Task goal: Leave the pictures out. Transcribe exactly every line from the start of the records through the one containing "Trace the outline of every instance of the beige".

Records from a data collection
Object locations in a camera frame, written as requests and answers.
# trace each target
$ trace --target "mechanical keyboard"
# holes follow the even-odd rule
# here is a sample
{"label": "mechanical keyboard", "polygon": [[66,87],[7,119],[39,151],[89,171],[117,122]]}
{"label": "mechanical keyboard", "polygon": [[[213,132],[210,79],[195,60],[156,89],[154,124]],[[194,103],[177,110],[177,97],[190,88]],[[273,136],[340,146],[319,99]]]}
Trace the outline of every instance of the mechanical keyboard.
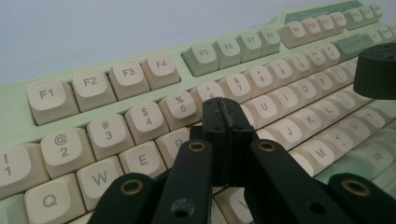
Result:
{"label": "mechanical keyboard", "polygon": [[[343,1],[271,23],[0,87],[0,223],[86,223],[118,176],[172,167],[202,102],[238,102],[327,183],[350,172],[396,198],[396,101],[353,91],[357,56],[396,40],[377,4]],[[214,189],[212,223],[250,223],[243,189]]]}

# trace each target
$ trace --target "beige keycap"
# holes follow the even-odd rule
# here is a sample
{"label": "beige keycap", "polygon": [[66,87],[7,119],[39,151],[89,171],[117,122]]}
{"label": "beige keycap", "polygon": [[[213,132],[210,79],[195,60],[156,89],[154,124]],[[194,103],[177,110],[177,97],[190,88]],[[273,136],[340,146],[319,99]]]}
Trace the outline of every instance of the beige keycap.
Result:
{"label": "beige keycap", "polygon": [[273,99],[280,118],[285,117],[299,108],[299,99],[290,87],[281,87],[267,94]]}
{"label": "beige keycap", "polygon": [[117,101],[107,76],[97,68],[75,73],[72,83],[81,112]]}
{"label": "beige keycap", "polygon": [[225,97],[235,100],[239,104],[250,100],[251,88],[247,78],[242,74],[232,74],[219,81]]}
{"label": "beige keycap", "polygon": [[245,71],[244,76],[251,88],[251,98],[264,95],[273,89],[273,77],[264,66],[256,66]]}
{"label": "beige keycap", "polygon": [[88,124],[87,130],[97,160],[134,146],[134,140],[128,132],[125,120],[119,114],[95,119]]}
{"label": "beige keycap", "polygon": [[80,128],[49,134],[41,140],[40,145],[51,178],[95,162],[87,133]]}
{"label": "beige keycap", "polygon": [[203,103],[209,99],[215,97],[224,97],[224,92],[222,91],[219,83],[215,81],[205,82],[190,91],[192,98],[198,108],[198,112],[202,117]]}
{"label": "beige keycap", "polygon": [[278,119],[278,110],[274,101],[267,95],[262,95],[244,103],[253,117],[256,129]]}
{"label": "beige keycap", "polygon": [[96,207],[110,184],[121,175],[123,171],[115,156],[77,171],[79,187],[88,211]]}
{"label": "beige keycap", "polygon": [[72,88],[59,79],[50,78],[34,82],[27,87],[26,93],[38,125],[79,113]]}
{"label": "beige keycap", "polygon": [[311,64],[302,53],[296,53],[289,56],[286,62],[290,65],[293,76],[291,81],[299,80],[311,75]]}
{"label": "beige keycap", "polygon": [[300,153],[311,165],[313,175],[317,175],[334,162],[332,150],[318,139],[310,139],[297,146],[294,152]]}
{"label": "beige keycap", "polygon": [[280,119],[265,127],[265,130],[270,132],[286,150],[292,149],[303,141],[302,130],[291,119]]}
{"label": "beige keycap", "polygon": [[168,168],[172,167],[180,146],[189,141],[190,131],[187,128],[177,129],[155,140],[163,160]]}
{"label": "beige keycap", "polygon": [[0,151],[0,200],[50,180],[39,144],[22,144]]}
{"label": "beige keycap", "polygon": [[293,75],[293,71],[291,70],[289,64],[283,60],[278,59],[274,60],[265,67],[268,69],[270,74],[274,79],[274,87],[273,89],[277,89],[282,86],[286,86],[291,83],[291,77]]}
{"label": "beige keycap", "polygon": [[344,156],[348,151],[355,147],[352,138],[341,129],[329,128],[315,136],[318,140],[329,146],[334,153],[336,160]]}
{"label": "beige keycap", "polygon": [[172,56],[167,52],[151,54],[142,63],[152,91],[178,83],[180,78]]}
{"label": "beige keycap", "polygon": [[125,118],[137,145],[169,133],[161,109],[153,102],[134,106]]}
{"label": "beige keycap", "polygon": [[29,223],[65,223],[85,213],[74,174],[29,189],[24,195]]}
{"label": "beige keycap", "polygon": [[282,43],[288,49],[302,45],[306,37],[305,28],[299,21],[291,21],[277,31],[279,32]]}
{"label": "beige keycap", "polygon": [[119,100],[124,100],[149,91],[140,64],[135,60],[114,63],[108,75]]}
{"label": "beige keycap", "polygon": [[215,196],[216,203],[227,223],[250,223],[253,217],[248,210],[244,189],[227,188]]}
{"label": "beige keycap", "polygon": [[192,96],[187,91],[172,93],[159,103],[169,130],[172,132],[199,120],[199,112]]}
{"label": "beige keycap", "polygon": [[160,152],[153,141],[130,148],[119,155],[125,173],[139,173],[154,178],[166,171]]}

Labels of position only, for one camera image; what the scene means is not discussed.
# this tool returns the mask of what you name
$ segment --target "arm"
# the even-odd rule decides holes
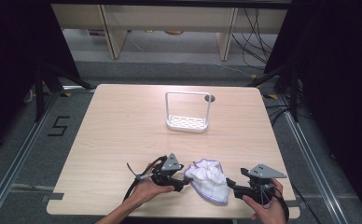
[[[275,194],[278,197],[282,197],[283,194],[283,185],[280,184],[276,179],[273,179],[274,186],[280,191],[275,191]],[[262,221],[264,224],[285,224],[285,215],[282,205],[278,202],[278,200],[274,197],[271,198],[271,207],[263,208],[261,204],[256,203],[252,198],[247,195],[243,196],[243,200],[246,204],[248,204],[254,211],[256,212],[252,219],[258,219]]]
[[[173,186],[158,186],[151,178],[144,179],[138,183],[129,198],[110,214],[100,219],[96,224],[119,224],[125,217],[134,211],[134,209],[140,207],[143,203],[150,201],[159,194],[171,191],[174,191]]]

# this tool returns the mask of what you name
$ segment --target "cloth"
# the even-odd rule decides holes
[[[228,203],[230,188],[219,161],[202,159],[193,162],[184,176],[193,178],[190,184],[204,199],[213,203]]]

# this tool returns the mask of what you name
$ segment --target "light wood tabletop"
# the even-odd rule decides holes
[[[204,133],[170,130],[165,93],[200,91],[215,96]],[[169,96],[170,113],[204,117],[202,96]],[[174,178],[201,159],[219,161],[225,176],[249,186],[240,168],[263,163],[287,173],[258,89],[242,87],[103,84],[96,89],[47,210],[52,215],[107,215],[121,204],[134,180],[160,156],[174,153],[184,164]],[[296,201],[288,178],[278,179],[287,202]],[[132,217],[249,218],[254,211],[230,190],[227,205],[203,199],[191,186],[161,194],[131,213]],[[290,218],[299,216],[289,207]]]

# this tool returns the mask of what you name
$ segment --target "floor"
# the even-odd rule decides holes
[[[241,45],[244,46],[245,38],[248,38],[249,35],[243,36],[241,34],[235,34],[235,38],[231,41],[229,58],[225,62],[222,62],[219,60],[215,34],[184,32],[180,35],[169,35],[163,31],[130,31],[119,58],[113,60],[110,58],[108,46],[103,36],[90,35],[86,30],[63,30],[63,34],[77,63],[206,64],[215,65],[221,69],[232,70],[246,77],[254,75],[254,72],[251,71],[256,71],[257,74],[262,73],[262,68],[265,65],[264,61],[266,61],[265,54],[271,50],[270,47],[273,46],[276,40],[276,35],[261,35],[265,44],[268,45],[266,46],[262,44],[261,41],[258,41],[255,36],[250,38],[251,44],[257,48],[251,46],[249,46],[249,48],[260,58],[258,59],[241,50],[241,47],[236,41],[237,39]],[[243,70],[244,67],[249,67],[250,70],[246,72],[246,70]],[[265,92],[270,95],[272,91],[271,85],[267,84],[262,86],[266,88]],[[79,94],[76,97],[89,99],[91,95]],[[279,96],[277,100],[266,102],[265,104],[267,105],[276,105],[286,103],[286,98]],[[74,107],[86,106],[73,105],[75,103],[68,104]],[[268,107],[268,115],[271,113],[275,113],[275,109]],[[303,118],[309,117],[309,111],[306,108],[300,109],[299,114]],[[20,119],[15,121],[9,128],[7,134],[18,137],[12,138],[11,141],[5,143],[3,147],[9,148],[7,153],[0,151],[0,162],[8,164],[0,166],[0,181],[2,177],[7,174],[8,168],[13,165],[13,159],[20,156],[20,146],[23,145],[25,136],[28,136],[30,132],[30,130],[25,127],[33,127],[40,130],[50,128],[48,124],[46,124],[45,127],[35,127],[33,121],[29,119],[33,115],[34,105],[27,105],[26,108],[21,111]],[[317,223],[312,216],[312,212],[309,211],[309,204],[314,207],[314,211],[321,218],[322,223],[362,223],[362,205],[353,194],[353,190],[348,185],[347,180],[344,179],[341,170],[336,166],[336,162],[328,156],[325,141],[323,137],[320,136],[318,128],[314,125],[313,121],[311,119],[300,119],[299,123],[296,124],[289,115],[285,114],[285,116],[278,119],[276,125],[276,132],[285,132],[285,128],[283,130],[279,127],[287,127],[289,132],[288,135],[278,135],[277,140],[279,145],[286,145],[290,141],[295,142],[294,148],[286,148],[282,153],[285,163],[289,164],[287,170],[290,170],[290,175],[299,175],[301,178],[301,180],[295,178],[294,182],[302,192],[299,195],[295,190],[297,198],[300,201],[301,216],[298,219],[290,220],[290,223]],[[77,127],[71,127],[70,130],[77,132]],[[298,136],[313,136],[314,140],[307,143],[303,141],[303,137],[301,140],[296,140]],[[64,142],[60,141],[59,145],[72,145],[72,141],[63,140]],[[287,152],[287,150],[291,149],[294,150],[294,152]],[[297,161],[295,157],[291,158],[291,156],[287,156],[295,153],[295,150],[300,150]],[[35,155],[35,153],[39,154],[38,152],[32,152],[35,158],[39,158],[39,155]],[[50,164],[46,164],[47,159],[48,158],[41,158],[41,161],[38,162],[37,160],[34,162],[27,160],[20,168],[23,169],[21,174],[15,177],[16,180],[18,180],[16,182],[22,183],[23,179],[27,179],[31,175],[36,175],[26,172],[27,170],[36,170],[36,166],[50,166]],[[51,168],[58,170],[58,172],[60,172],[59,169],[61,169],[61,167]],[[301,175],[308,176],[306,177],[309,178],[308,182],[302,180],[303,176]],[[42,210],[42,207],[44,207],[43,211],[45,211],[45,206],[38,203],[45,201],[45,198],[43,198],[40,193],[53,190],[53,183],[48,183],[46,178],[45,173],[40,174],[39,180],[32,185],[35,189],[32,186],[14,184],[12,186],[12,192],[18,193],[10,194],[7,199],[1,202],[3,203],[3,208],[0,210],[0,223],[8,223],[12,220],[18,220],[15,223],[80,223],[80,217],[79,219],[74,219],[73,217],[56,219],[38,212]],[[28,215],[26,215],[26,211],[23,210],[26,209],[23,208],[23,204],[31,206],[27,209],[29,210]],[[84,221],[88,221],[86,223],[92,223],[96,219],[97,217],[86,217]],[[233,220],[233,222],[239,224],[258,223],[249,219]]]

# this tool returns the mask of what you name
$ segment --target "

Reply:
Object locations in a camera frame, written as requests and answers.
# trace each target
$ trace --target "mechanical keyboard"
# holes follow the even-odd rule
# here is a sample
{"label": "mechanical keyboard", "polygon": [[66,87],[7,119],[39,151],[89,171],[117,122]]}
{"label": "mechanical keyboard", "polygon": [[[213,132],[210,79],[195,60],[156,89],[154,124]],[[194,103],[177,110],[177,97],[190,88]],[[273,136],[340,146],[319,99]]]}
Trace the outline of every instance of the mechanical keyboard.
Result:
{"label": "mechanical keyboard", "polygon": [[[343,1],[271,23],[0,87],[0,223],[86,223],[118,176],[172,167],[202,102],[238,102],[327,183],[350,172],[396,198],[396,101],[353,91],[357,56],[396,40],[377,4]],[[214,189],[212,223],[250,223],[243,189]]]}

# trace each target
$ trace --target "beige keycap"
# holes follow the even-odd rule
# here is a sample
{"label": "beige keycap", "polygon": [[66,87],[7,119],[39,151],[89,171],[117,122]]}
{"label": "beige keycap", "polygon": [[[213,132],[210,79],[195,60],[156,89],[154,124]],[[194,103],[177,110],[177,97],[190,88]],[[273,136],[340,146],[319,99]]]}
Trace the outline of every instance of the beige keycap.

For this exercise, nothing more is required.